TOPEKA, Kan. (AP) — Ken Martin remembers a Travel Channel episode about the world's tallest waterslide. The Richmond, Virginia-based amusement-park safety expert said he was horrified that test sandbags flew off the ride and that nylon straps with Velcro restrained multiple riders on rafts dropping 17 stories at up to 70 miles per hour.

"I am sitting on my couch and I am thinking, 'Oh my God. What are these people thinking?'" Martin recalled in an interview. "I started praying for anyone who got on that ride."

The Verruckt waterslide was a big attraction for the Schlitterbahn park in Kansas City, Kansas, from its opening in 2014— until a 10-year-old boy's decapitation in August 2016 forced it to shut down. A Kansas grand jury earlier this month indicted the Schlitterbahn Waterparks and Resorts and Verruckt's co-designer on numerous criminal charges, including second-degree murder over Caleb Schwab's death.

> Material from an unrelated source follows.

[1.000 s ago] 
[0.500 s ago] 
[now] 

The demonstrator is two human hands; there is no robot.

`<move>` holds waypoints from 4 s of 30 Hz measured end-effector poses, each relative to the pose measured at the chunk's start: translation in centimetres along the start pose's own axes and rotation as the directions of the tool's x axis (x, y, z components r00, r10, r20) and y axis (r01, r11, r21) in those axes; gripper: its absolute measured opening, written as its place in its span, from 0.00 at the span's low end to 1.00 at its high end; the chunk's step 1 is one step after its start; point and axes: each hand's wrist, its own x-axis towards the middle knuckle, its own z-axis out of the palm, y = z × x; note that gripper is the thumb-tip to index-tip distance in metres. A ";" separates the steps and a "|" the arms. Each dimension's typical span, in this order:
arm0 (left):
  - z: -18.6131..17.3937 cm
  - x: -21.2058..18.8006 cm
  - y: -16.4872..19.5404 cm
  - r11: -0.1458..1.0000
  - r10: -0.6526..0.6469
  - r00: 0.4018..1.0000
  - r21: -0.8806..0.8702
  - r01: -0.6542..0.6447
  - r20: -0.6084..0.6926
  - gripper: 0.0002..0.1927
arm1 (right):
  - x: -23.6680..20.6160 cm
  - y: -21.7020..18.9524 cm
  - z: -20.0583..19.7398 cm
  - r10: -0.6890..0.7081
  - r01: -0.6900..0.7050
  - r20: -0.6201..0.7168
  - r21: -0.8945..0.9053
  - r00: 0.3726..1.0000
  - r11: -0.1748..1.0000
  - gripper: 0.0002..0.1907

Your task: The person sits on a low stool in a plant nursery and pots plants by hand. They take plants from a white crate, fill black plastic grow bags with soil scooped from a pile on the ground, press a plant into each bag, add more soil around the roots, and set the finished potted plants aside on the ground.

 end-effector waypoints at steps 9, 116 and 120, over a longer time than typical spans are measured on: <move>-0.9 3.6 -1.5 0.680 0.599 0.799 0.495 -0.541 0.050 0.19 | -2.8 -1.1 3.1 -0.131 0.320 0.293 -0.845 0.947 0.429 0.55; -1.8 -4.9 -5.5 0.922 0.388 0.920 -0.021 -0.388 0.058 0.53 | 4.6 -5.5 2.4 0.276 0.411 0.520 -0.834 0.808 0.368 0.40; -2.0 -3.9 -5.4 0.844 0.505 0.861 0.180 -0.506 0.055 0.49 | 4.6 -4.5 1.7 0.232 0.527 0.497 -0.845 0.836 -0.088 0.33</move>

As water parks prepare to open across the country for the summer season, the Kansas indictments highlight the inconsistent patchwork of state regulations that cover amusement parks.

The federal Consumer Products Safety Commission says it knows of 12 deaths at water parks and another 22 at other amusement parks since 2010, and about 40,000 emergency room visits by park patrons in 2016.